# EXERCISE GOAL
Return, exactly and with nothing added, the line with "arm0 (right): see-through" together with all lines after it through the end of the data below. No pictures belong in the copy.

"""

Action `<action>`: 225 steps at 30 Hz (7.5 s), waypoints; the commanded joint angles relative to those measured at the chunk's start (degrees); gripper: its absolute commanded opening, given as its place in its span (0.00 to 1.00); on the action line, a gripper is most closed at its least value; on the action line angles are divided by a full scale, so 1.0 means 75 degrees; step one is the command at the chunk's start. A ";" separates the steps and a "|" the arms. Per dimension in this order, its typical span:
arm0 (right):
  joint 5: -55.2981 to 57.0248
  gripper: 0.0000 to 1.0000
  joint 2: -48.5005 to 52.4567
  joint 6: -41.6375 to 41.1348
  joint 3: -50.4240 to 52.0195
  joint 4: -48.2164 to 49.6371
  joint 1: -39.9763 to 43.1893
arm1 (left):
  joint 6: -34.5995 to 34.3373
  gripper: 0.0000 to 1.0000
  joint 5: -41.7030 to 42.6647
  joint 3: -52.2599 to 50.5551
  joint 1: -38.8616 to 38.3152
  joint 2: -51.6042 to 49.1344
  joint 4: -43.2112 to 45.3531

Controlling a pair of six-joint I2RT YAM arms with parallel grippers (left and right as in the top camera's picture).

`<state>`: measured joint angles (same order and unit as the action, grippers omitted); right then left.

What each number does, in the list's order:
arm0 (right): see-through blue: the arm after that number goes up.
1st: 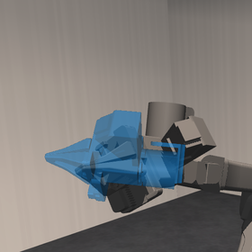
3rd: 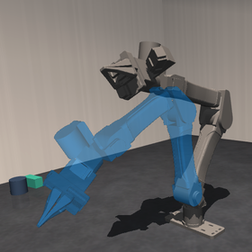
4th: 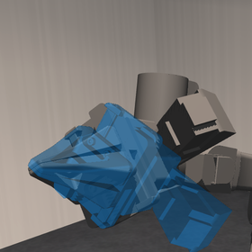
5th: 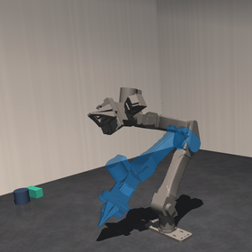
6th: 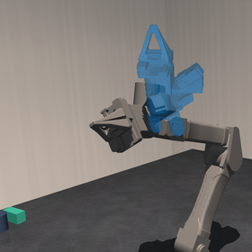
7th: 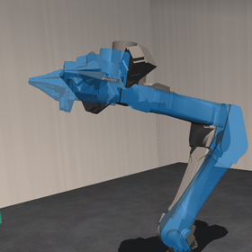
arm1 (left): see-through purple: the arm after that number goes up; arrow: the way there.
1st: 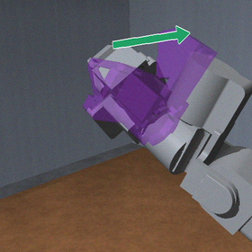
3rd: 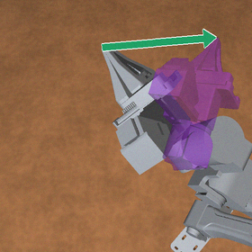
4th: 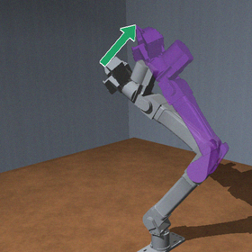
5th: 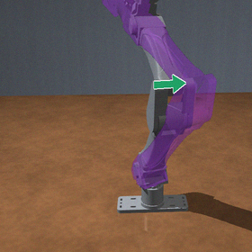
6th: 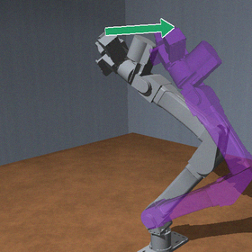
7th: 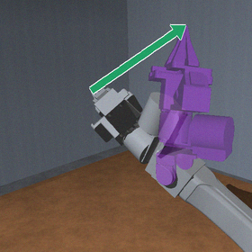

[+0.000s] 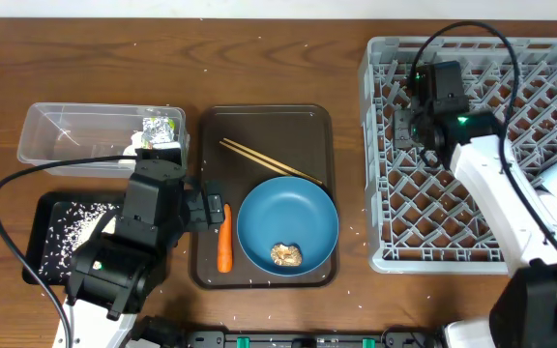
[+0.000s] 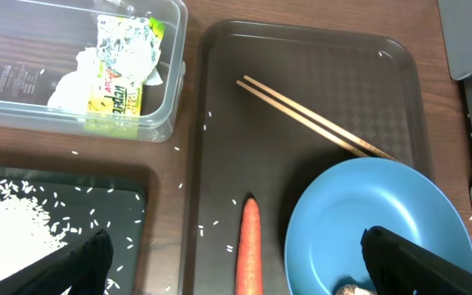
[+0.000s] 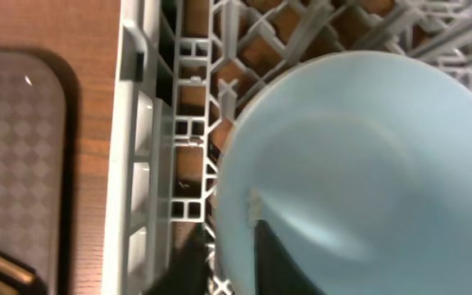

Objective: Sort waste into correct bins and load items into the dishwasher rack

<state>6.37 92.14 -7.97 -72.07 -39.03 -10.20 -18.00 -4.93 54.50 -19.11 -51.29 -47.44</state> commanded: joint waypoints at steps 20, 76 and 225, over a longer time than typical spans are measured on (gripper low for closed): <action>0.0125 0.18 0.0504 0.0565 -0.0157 0.0076 0.0041 | 0.0041 0.98 -0.0093 0.0064 0.0038 0.0000 -0.0012; -0.9148 0.01 0.1979 0.1746 -0.1906 -0.1495 0.3756 | 0.0041 0.98 -0.0093 0.0064 0.0038 0.0000 -0.0012; 0.1332 0.01 0.2713 -0.0064 -0.2906 -0.3509 0.0522 | 0.0041 0.98 -0.0093 0.0064 0.0041 0.0000 -0.0012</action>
<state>17.87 113.25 -6.96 -94.24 -63.61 -6.87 -18.00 -4.93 54.50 -19.11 -51.29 -47.51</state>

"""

# ANSWER TO THIS EXERCISE
arm0 (right): see-through blue: the arm after that number goes up.
1st: 
3rd: 
4th: 
5th: 
6th: 
7th: 
arm1 (left): see-through purple: the arm after that number goes up; arrow: the way there.
1st: 
3rd: 
4th: 
5th: 
6th: 
7th: 

[+0.000s] 
[+0.000s] 
[+0.000s] 

Objective: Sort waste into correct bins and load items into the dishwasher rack

<state>6.37 92.14 -7.97 -72.07 -39.03 -10.20 -18.00 -4.93 54.50 -19.11 -51.29 -47.44</state> commanded: joint waypoints at steps 20, 76 and 225, over a longer time than typical spans are measured on (gripper low for closed): <action>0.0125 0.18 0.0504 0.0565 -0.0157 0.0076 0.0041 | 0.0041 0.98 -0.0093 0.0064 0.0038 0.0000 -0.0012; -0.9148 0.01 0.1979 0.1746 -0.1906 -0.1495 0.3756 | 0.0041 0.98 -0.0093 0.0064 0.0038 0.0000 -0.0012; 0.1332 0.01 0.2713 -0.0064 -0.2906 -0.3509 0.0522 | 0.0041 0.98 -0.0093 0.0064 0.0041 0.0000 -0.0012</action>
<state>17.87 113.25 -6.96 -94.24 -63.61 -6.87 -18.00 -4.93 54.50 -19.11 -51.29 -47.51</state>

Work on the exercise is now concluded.